WORK TASK: In the entries below, find every line with "things" and copy it.

Data excerpts:

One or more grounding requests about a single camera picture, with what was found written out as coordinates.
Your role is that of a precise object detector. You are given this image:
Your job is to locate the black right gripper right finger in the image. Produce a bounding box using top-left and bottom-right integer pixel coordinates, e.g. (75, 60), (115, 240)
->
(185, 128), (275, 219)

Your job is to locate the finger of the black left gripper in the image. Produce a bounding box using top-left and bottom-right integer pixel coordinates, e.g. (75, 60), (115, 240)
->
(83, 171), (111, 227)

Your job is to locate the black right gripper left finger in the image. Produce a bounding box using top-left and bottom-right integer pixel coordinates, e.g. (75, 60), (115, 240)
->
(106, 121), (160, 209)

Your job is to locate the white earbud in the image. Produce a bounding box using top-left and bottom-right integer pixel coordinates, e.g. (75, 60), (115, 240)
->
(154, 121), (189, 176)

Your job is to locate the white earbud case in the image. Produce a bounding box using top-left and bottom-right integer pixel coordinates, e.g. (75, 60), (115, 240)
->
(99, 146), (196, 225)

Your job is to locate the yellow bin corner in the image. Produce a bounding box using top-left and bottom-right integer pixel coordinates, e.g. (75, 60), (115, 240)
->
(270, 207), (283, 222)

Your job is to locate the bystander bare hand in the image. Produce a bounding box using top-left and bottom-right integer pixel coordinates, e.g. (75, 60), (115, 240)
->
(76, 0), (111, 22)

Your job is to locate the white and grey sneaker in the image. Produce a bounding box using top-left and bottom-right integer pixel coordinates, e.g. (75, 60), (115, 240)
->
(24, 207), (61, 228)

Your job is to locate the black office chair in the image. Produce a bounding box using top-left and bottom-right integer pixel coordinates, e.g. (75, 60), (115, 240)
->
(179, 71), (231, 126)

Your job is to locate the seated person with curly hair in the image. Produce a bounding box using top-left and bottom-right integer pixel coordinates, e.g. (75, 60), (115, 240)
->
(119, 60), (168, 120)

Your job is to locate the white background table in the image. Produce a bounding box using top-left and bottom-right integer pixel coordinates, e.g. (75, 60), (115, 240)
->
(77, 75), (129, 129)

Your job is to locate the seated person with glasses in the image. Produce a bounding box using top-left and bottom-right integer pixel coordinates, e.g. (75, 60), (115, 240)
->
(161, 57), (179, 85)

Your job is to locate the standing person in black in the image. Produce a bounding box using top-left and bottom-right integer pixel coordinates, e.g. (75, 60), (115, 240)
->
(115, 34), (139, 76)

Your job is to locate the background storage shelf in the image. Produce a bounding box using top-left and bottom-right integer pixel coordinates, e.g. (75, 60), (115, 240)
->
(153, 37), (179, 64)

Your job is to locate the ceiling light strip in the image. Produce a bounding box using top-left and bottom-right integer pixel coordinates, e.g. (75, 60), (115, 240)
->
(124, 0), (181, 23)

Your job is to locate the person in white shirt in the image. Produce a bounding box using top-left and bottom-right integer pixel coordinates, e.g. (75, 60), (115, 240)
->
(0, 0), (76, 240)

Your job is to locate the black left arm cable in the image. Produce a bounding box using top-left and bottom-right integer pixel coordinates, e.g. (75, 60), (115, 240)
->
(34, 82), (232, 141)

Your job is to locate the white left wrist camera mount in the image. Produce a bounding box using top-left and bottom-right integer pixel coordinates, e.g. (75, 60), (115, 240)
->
--
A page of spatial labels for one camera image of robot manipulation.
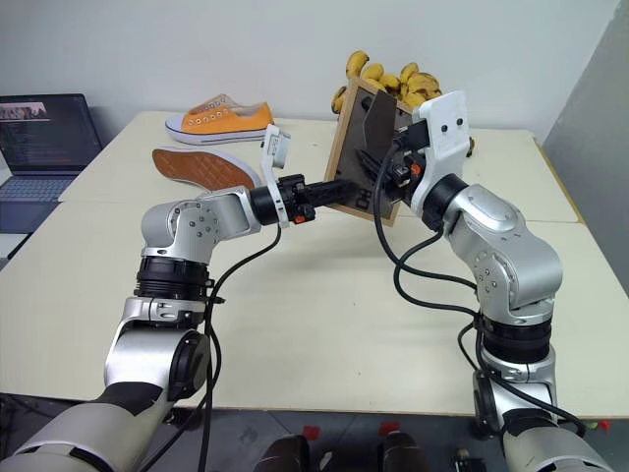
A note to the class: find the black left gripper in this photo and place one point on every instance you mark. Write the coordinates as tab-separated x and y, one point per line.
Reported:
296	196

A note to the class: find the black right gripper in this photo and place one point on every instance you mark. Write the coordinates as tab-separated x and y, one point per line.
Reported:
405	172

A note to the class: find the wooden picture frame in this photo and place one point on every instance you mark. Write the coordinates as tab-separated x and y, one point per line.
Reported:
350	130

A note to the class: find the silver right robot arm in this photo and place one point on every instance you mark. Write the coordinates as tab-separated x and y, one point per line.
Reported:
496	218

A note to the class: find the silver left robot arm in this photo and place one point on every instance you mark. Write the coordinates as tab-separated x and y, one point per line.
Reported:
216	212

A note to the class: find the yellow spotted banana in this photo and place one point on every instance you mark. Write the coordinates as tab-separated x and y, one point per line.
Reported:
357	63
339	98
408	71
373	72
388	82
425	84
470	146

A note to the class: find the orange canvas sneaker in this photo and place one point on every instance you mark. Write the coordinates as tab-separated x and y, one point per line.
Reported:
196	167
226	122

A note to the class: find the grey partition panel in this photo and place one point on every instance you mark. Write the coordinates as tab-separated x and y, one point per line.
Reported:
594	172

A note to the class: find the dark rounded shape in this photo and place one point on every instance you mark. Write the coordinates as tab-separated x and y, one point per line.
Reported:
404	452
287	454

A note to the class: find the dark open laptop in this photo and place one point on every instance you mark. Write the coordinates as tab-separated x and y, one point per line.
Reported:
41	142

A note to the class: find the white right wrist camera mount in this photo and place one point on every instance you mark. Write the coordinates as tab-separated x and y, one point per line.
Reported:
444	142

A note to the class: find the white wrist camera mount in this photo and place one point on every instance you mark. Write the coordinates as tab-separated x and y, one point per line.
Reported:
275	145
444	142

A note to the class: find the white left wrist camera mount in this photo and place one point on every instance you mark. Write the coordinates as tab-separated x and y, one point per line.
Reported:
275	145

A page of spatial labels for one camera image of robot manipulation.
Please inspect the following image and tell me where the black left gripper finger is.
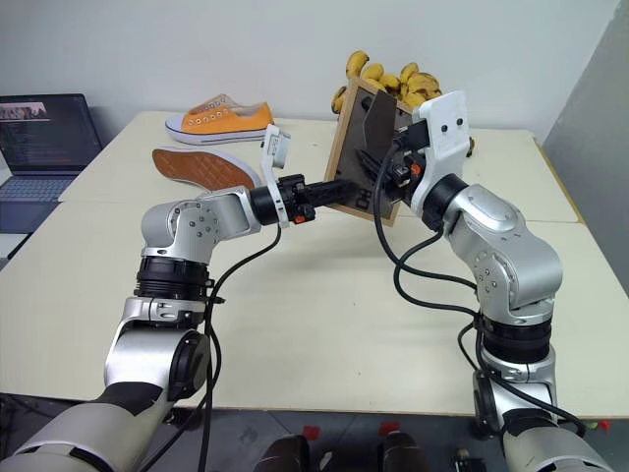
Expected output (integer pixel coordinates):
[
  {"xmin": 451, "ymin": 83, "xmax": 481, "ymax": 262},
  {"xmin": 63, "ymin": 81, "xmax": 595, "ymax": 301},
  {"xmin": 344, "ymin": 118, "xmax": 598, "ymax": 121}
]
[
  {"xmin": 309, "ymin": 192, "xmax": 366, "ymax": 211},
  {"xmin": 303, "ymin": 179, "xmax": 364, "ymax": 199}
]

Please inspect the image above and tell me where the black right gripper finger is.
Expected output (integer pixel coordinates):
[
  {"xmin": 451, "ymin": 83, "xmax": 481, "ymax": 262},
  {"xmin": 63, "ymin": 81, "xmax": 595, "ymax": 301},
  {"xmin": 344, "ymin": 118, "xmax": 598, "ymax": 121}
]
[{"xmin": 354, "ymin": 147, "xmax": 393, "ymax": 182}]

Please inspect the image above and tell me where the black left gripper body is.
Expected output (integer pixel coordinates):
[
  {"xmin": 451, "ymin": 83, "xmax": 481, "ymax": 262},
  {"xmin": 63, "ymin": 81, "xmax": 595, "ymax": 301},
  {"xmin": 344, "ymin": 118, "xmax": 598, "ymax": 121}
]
==
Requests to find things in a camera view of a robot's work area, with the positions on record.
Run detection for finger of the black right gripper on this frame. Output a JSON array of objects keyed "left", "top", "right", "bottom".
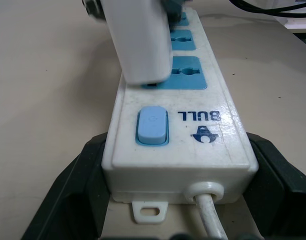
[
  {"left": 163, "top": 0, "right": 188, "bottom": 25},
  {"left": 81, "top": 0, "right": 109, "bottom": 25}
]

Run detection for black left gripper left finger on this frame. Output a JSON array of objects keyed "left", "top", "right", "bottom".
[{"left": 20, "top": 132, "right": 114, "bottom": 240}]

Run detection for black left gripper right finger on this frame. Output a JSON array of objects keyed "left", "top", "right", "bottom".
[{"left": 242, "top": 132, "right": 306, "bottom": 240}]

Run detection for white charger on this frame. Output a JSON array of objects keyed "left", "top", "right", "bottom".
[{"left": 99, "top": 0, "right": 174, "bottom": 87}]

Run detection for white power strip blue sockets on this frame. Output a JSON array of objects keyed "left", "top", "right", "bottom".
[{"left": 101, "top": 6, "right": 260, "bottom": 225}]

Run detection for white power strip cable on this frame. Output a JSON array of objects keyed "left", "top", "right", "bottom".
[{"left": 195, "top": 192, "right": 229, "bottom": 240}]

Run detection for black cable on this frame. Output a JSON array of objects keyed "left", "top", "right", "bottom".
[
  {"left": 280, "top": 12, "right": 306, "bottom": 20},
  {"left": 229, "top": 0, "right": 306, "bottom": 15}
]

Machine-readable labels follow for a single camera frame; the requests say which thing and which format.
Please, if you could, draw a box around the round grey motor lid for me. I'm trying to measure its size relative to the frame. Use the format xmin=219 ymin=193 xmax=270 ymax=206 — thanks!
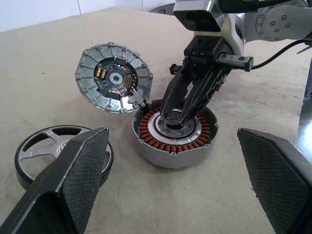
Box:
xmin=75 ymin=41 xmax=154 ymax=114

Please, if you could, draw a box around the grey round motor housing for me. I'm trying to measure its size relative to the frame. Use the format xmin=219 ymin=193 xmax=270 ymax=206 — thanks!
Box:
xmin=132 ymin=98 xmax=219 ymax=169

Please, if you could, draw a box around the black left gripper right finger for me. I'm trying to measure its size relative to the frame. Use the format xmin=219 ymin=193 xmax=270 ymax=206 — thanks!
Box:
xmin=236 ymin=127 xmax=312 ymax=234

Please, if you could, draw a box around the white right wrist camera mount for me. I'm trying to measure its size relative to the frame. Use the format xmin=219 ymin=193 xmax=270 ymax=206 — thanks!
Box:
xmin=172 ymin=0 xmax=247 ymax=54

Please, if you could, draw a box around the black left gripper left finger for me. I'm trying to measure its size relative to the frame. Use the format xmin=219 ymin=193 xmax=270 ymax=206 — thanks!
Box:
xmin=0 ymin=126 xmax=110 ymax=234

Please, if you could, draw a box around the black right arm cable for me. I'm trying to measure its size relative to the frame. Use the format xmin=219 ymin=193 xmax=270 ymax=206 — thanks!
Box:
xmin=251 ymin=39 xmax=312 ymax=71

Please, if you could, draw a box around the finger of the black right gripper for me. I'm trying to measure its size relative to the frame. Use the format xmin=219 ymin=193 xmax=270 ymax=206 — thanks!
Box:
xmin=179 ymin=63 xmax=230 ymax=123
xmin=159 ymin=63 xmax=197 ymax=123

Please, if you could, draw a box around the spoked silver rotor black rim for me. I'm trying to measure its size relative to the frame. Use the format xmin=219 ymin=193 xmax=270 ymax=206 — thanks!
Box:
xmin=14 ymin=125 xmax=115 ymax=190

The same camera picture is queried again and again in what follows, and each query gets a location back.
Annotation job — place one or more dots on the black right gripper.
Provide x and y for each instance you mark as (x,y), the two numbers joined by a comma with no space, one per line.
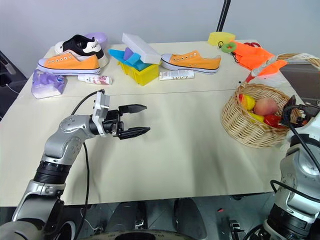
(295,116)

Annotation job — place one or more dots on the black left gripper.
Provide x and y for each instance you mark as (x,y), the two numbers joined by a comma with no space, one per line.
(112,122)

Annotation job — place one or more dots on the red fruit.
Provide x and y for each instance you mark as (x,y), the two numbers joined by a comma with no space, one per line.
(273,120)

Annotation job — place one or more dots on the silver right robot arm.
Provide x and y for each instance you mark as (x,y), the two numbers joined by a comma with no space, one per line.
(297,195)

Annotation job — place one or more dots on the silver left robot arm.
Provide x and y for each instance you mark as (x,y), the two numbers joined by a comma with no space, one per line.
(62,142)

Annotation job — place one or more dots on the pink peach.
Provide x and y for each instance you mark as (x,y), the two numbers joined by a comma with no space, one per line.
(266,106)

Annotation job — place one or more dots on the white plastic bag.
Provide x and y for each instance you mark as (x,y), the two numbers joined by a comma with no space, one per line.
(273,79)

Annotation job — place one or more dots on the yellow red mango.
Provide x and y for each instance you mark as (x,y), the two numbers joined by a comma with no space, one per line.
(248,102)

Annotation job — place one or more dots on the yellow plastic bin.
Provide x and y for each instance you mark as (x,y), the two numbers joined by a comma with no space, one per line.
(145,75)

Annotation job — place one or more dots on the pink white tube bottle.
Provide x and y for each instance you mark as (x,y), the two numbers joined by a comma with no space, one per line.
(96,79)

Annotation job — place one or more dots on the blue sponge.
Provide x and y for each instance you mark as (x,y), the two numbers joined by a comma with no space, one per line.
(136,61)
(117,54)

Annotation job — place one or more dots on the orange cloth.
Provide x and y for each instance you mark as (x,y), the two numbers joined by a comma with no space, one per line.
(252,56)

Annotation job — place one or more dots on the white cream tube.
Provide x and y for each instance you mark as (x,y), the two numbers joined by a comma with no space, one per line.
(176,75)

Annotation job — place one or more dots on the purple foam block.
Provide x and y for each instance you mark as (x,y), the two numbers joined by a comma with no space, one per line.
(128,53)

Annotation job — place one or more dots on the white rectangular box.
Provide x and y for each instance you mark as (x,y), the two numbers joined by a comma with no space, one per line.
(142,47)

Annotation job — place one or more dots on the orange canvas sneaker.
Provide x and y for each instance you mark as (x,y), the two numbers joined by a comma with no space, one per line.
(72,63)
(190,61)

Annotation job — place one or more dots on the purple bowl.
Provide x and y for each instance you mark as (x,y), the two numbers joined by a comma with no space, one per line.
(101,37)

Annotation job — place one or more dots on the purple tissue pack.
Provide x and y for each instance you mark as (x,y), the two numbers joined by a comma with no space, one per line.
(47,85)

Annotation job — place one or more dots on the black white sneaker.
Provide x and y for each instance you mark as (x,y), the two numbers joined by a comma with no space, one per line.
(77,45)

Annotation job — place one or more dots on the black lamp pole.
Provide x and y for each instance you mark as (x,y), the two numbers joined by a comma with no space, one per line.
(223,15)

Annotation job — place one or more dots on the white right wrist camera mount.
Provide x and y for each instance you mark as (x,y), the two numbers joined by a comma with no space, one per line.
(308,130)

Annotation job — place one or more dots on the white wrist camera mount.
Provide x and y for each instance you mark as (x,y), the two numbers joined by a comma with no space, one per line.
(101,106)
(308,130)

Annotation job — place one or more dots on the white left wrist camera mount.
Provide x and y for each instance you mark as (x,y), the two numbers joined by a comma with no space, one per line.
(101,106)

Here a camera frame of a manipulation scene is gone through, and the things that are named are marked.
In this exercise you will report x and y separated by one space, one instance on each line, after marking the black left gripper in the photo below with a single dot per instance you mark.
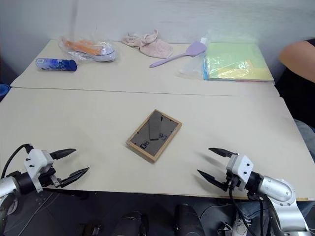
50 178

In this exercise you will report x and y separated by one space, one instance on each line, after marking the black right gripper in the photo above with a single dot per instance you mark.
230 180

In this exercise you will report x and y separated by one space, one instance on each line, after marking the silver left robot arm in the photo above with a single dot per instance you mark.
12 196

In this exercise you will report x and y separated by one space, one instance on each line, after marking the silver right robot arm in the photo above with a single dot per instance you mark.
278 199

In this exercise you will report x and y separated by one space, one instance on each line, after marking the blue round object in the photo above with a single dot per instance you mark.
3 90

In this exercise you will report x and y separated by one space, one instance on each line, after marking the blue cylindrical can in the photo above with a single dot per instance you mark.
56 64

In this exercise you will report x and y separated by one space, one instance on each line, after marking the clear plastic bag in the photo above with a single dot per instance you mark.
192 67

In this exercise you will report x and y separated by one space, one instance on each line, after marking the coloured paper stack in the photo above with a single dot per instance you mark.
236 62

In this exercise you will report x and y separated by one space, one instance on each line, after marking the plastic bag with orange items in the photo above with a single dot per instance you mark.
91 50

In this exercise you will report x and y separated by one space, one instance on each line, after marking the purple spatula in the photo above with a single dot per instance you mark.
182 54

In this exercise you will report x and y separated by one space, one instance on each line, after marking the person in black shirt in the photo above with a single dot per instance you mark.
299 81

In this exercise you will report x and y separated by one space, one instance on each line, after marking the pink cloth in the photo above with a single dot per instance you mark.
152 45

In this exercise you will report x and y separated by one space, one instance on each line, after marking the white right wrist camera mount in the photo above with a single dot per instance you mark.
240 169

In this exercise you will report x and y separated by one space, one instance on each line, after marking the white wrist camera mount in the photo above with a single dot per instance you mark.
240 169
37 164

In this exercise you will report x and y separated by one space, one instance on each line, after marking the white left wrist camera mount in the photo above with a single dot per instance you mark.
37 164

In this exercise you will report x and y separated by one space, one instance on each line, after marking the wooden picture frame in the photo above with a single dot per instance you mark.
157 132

ANSWER BOX:
Requests to find things in a camera view of a robot's work area, with the positions on record.
Here a camera frame of a manipulation scene is gone through, and the things that are named are marked.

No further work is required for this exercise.